今週も本を読み上げました。
読んだのは「吉村昭」の「深海の使者」です。
これは先日映画「沈黙の艦隊」を観たので潜水艦をメインにした小説を読んで観たくなりました。
この本は学生時代に読んだ事が在ります。
その時も映画「Uボート」を観た後に読んだ記憶があります。
記憶をたどると太平洋戦争期の日本の潜水艦がどのような活躍をしていたか、
そしてどのような過酷な任務に従事していたかを語っていたと思ってました。
この小説の舞台は遣独潜水艦作戦(けんどくせんすいかんさくせん)になってます。
この作戦は、第二次世界大戦中に遠く離れたドイツと日本とを結び、
戦略物資及び新兵器やその部品・図面等、さらには大使館付武官・技術士官・民間技術者等
日独両国の人材の輸送を行った日本海軍の潜水艦による作戦です。
つまり、日本からドイツまで潜水艦で行き来すると云う事です。
3万キロも彼方のドイツへ潜水艦で行く。
現在の原子力潜水艦で在れば潜ったまま航行できますが、当時の潜水艦は通常は浮上し攻撃時に潜るだけの船です。

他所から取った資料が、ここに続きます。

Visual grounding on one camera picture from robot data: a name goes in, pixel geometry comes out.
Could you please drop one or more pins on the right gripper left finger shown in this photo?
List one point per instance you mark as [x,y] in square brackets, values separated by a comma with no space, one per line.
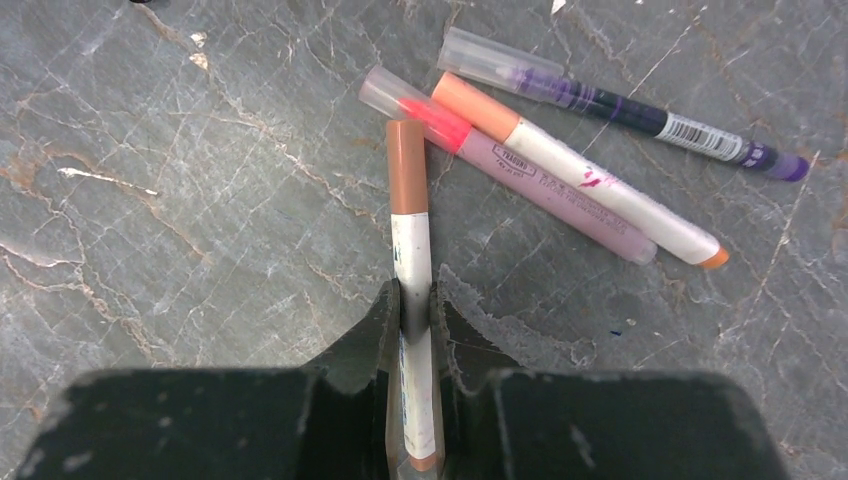
[325,419]

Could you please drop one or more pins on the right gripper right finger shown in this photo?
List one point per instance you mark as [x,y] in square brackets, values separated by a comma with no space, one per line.
[503,421]

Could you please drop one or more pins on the orange cap white marker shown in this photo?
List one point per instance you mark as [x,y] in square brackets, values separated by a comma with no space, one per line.
[668,230]

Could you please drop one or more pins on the red cap pink marker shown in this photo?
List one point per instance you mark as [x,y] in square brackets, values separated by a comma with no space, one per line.
[394,97]

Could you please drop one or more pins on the brown cap white marker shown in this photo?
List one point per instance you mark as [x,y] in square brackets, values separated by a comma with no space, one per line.
[411,255]

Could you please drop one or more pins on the purple gel pen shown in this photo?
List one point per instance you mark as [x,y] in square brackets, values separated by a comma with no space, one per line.
[477,58]

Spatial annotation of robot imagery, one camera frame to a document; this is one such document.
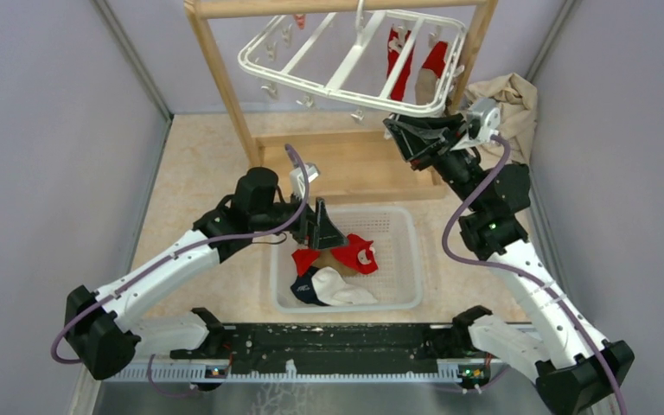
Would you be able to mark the white sock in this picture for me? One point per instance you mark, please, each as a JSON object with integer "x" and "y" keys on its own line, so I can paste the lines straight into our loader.
{"x": 331, "y": 289}

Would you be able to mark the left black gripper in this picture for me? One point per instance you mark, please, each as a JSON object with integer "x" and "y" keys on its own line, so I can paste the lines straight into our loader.
{"x": 316, "y": 230}

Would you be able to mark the beige crumpled cloth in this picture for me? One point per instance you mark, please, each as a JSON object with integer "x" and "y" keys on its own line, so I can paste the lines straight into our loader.
{"x": 517, "y": 99}

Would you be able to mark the navy santa sock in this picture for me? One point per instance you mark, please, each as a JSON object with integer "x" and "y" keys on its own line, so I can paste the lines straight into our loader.
{"x": 309, "y": 287}

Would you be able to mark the wooden hanger stand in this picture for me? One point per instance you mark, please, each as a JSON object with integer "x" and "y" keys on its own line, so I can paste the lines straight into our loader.
{"x": 361, "y": 164}

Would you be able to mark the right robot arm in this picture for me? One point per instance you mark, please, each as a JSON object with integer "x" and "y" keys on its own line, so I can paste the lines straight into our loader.
{"x": 572, "y": 365}

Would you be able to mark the white clip drying hanger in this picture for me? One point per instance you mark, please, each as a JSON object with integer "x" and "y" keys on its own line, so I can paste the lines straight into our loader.
{"x": 349, "y": 63}

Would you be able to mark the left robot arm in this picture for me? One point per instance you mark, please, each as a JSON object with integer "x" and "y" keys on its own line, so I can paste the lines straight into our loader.
{"x": 106, "y": 327}

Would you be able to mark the white plastic basket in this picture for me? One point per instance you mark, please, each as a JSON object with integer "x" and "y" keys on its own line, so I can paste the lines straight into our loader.
{"x": 379, "y": 269}

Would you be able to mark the tan brown sock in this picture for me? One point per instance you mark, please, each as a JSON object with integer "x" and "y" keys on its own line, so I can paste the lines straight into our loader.
{"x": 327, "y": 259}

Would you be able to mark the brown argyle sock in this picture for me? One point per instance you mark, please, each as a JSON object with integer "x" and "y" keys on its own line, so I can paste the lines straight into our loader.
{"x": 426, "y": 87}

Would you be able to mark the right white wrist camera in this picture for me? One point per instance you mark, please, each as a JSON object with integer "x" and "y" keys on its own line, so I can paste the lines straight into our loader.
{"x": 482, "y": 121}

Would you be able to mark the pink clothespin clip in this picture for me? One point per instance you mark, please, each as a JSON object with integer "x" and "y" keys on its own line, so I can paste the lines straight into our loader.
{"x": 300, "y": 20}

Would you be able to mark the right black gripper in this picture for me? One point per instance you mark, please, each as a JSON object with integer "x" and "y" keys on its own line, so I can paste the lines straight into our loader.
{"x": 414, "y": 135}

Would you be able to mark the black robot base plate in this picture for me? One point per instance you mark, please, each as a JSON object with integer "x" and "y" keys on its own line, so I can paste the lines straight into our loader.
{"x": 347, "y": 352}

従って、夜間は浮上して目的地を目指し昼間はじっと息を潜める感じです。
しかも、大西洋の制海権の殆どが連合国に握られています。
どれだけ大変で在ったか判ります。
全部で5回実施され日本⇒ドイツ⇒日本にまで達したのは1回のみ。
日本⇒ドイツ⇒シンガポールまで寄港できたのが2回。
日本の潜水艦技術は凄いと思ってました。
しかしながら、潜水艦に一番重要な静寂性は考慮されていなかった。
ドイツの技術者が太鼓を鳴らしながら動いていると表現してます。
ただ、小説は作家の表現が素晴らしいく、
「艦は、暗夜の海上にひそかに浮上した。
と同時に、潮の匂いにみちた外気が、艦内に流れこんできた。
それは、ソーダ水を口中にふくむような爽快さで、艦内の者たちは、
胸をはり鼻孔をひろげて夜気を思う存分すいこんだ。」こんな表現で表してます。
この表現の素晴らしさがこの作家の魅力です。
30年振りに読んだ作品は新たな発見がありました。